I have the explainer only try to work on about 100 rows, so it's very minimal work. I don't understand why one system would behave so differently than another.
The fast system with uncontrollable CPU during explainer is an i9 2080 GPU system with 128GB mem.
The one that is super slow using only 100% of 1 core with very little GPU usage (like 1%-10% jumping back and forth) is a 1080ti with 2 GPUs, but this it is only running one explainer at a time and still is very slow. This system has 256GB mem on dual xeon system.
Both use exactly the same installation of conda-based rapids and run Ubuntu 18.04.
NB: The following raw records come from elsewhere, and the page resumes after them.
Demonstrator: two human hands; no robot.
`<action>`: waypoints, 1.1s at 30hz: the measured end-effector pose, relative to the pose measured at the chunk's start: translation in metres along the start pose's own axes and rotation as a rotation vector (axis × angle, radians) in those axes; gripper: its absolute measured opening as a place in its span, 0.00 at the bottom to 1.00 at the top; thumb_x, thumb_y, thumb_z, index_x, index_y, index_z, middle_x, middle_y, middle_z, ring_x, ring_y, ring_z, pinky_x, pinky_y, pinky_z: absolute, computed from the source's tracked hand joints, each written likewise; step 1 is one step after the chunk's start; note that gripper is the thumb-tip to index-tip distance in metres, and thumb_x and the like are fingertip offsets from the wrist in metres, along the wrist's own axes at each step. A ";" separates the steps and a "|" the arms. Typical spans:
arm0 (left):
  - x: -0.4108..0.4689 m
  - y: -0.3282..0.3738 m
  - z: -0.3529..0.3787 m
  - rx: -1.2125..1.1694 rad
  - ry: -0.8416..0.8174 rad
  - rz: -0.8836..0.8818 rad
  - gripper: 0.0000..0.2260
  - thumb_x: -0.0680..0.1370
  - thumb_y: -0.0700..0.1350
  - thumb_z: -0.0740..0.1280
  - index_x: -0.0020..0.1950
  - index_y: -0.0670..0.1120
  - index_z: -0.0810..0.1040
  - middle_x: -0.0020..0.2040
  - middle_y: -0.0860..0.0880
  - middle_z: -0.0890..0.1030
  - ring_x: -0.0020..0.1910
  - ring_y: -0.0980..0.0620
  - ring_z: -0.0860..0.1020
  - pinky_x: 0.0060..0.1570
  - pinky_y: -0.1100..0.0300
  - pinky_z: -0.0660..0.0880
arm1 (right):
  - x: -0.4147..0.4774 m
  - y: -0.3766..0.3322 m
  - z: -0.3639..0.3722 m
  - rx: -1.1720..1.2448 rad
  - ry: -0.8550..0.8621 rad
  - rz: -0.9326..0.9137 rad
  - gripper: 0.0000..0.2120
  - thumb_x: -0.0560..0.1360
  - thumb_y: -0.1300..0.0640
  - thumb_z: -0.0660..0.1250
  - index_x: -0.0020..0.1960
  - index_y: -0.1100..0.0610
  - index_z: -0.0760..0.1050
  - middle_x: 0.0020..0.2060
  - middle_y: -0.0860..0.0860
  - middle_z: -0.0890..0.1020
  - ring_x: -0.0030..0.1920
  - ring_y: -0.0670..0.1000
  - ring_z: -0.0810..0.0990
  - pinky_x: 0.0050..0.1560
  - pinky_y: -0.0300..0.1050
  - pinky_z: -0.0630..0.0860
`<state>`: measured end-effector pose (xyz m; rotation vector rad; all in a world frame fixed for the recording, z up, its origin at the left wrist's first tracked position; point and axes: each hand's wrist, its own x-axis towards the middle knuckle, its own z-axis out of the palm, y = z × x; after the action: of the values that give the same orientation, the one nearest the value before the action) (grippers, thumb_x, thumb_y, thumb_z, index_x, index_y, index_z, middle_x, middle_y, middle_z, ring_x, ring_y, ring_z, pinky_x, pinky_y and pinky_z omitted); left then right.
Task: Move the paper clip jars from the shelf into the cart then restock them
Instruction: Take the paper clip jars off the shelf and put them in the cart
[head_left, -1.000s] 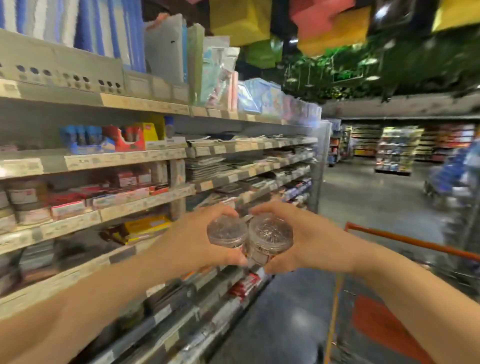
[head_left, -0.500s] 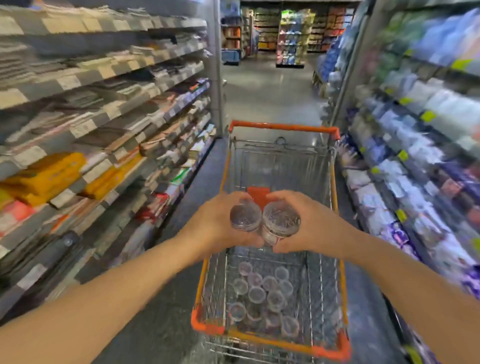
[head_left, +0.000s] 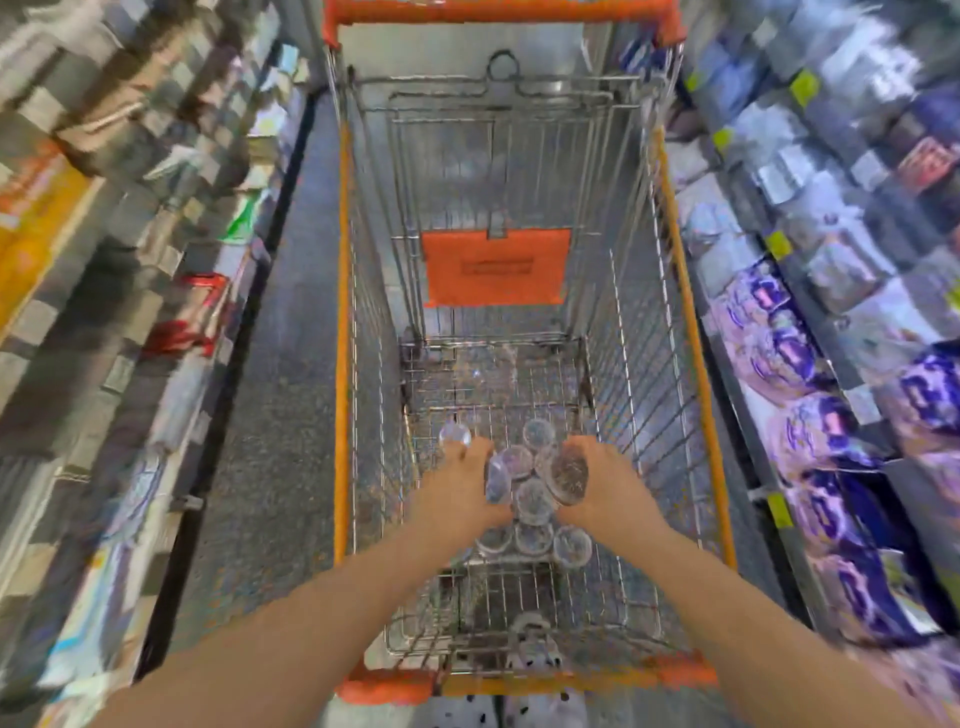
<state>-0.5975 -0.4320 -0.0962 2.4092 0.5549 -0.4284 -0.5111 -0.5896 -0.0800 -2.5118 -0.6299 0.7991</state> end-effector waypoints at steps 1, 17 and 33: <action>0.004 -0.009 0.015 -0.007 -0.018 -0.033 0.29 0.69 0.52 0.73 0.64 0.48 0.63 0.59 0.46 0.69 0.48 0.47 0.74 0.49 0.54 0.75 | 0.006 0.010 0.014 0.008 -0.033 0.062 0.30 0.67 0.56 0.74 0.65 0.53 0.65 0.58 0.51 0.71 0.57 0.52 0.73 0.56 0.44 0.72; 0.038 -0.084 0.181 0.239 -0.487 -0.069 0.32 0.71 0.50 0.72 0.69 0.47 0.59 0.65 0.44 0.66 0.57 0.41 0.75 0.50 0.49 0.75 | 0.056 0.105 0.182 -0.283 -0.569 0.052 0.25 0.72 0.57 0.65 0.66 0.57 0.60 0.60 0.57 0.68 0.59 0.59 0.73 0.53 0.55 0.76; 0.040 -0.095 0.189 0.088 -0.506 -0.054 0.34 0.69 0.54 0.73 0.69 0.46 0.63 0.64 0.45 0.72 0.60 0.45 0.73 0.58 0.51 0.72 | 0.053 0.114 0.186 -0.296 -0.578 0.043 0.34 0.69 0.60 0.71 0.71 0.55 0.60 0.64 0.53 0.67 0.63 0.55 0.69 0.62 0.49 0.71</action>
<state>-0.6409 -0.4724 -0.3033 2.2452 0.3767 -1.0640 -0.5547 -0.6052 -0.2994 -2.5493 -0.9376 1.5752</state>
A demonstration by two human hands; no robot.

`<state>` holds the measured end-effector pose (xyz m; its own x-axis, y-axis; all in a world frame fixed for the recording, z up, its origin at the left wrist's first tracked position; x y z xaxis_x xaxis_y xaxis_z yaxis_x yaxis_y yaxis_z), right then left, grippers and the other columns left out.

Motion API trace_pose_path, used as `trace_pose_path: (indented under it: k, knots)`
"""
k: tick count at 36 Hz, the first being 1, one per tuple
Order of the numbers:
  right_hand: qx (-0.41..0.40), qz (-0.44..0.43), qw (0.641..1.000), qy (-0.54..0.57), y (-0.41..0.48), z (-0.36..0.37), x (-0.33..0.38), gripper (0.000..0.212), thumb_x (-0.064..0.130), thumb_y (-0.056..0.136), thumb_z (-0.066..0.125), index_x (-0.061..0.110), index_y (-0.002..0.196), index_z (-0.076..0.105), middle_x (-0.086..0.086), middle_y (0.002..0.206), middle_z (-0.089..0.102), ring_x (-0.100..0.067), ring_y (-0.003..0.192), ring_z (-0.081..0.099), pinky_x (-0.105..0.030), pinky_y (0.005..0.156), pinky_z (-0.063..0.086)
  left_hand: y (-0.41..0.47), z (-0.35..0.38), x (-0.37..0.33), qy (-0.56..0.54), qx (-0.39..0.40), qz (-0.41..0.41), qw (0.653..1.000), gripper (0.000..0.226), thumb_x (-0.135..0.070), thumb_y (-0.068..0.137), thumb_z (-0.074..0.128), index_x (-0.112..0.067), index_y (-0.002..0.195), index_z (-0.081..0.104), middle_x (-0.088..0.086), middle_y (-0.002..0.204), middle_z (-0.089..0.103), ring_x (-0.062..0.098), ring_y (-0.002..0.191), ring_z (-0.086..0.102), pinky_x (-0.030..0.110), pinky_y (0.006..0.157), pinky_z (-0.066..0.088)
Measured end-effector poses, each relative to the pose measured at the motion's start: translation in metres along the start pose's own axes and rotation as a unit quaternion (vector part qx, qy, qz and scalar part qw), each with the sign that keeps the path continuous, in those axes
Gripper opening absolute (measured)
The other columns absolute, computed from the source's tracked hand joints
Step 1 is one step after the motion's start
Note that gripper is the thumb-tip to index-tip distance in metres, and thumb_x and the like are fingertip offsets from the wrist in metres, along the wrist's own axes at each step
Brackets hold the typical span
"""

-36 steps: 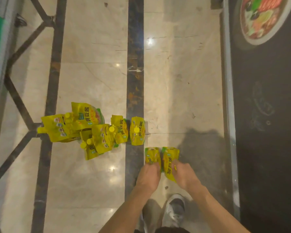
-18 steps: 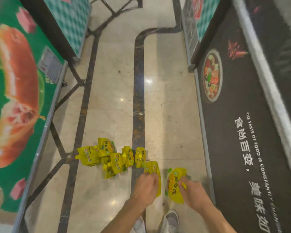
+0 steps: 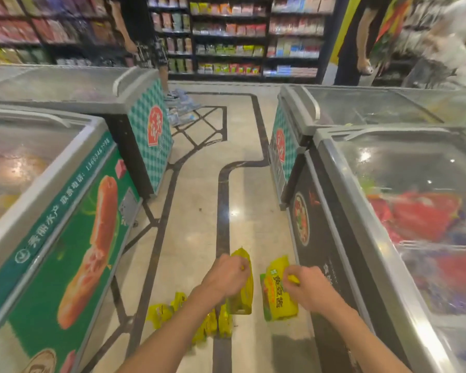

https://github.com/rapidsai/cuml/issues/4046#issue-941656089 has some more installation details, although now I'm running both on rapids nightly as of 2 days ago.
Here's repro of the slow case. It uses only 100% of 1 core 99% of explainer time and uses no more than 10% GPU on 2080ti and no more than 5% on 1080ti.
import pickle
import time
model_class, params, X, y, X_s, y_s, valid_X_s, valid_y_s = pickle.load(open("slowshap.pkl", "rb"))
model = model_class(**params)
print(params)
print("X shape: %s" % str(X.shape))
t0 = time.time()
model.fit(X, y)
t1 = time.time()
print("fit duration: %g" % (t1 - t0))
from cuml.explainer import PermutationExplainer # ignore import error, just no init in cuml for explainer
t0 = time.time()
cu_explainer = PermutationExplainer(model=model.predict_proba, data=X_s)
print("X_s shape: %s" % str(X_s.shape))
print("valid_X_s shape: %s" % str(valid_X_s.shape))
cu_shap_values = cu_explainer.shap_values(valid_X_s, npermutations=3)
t1 = time.time()
print("explainer duration: %g" % (t1 - t0))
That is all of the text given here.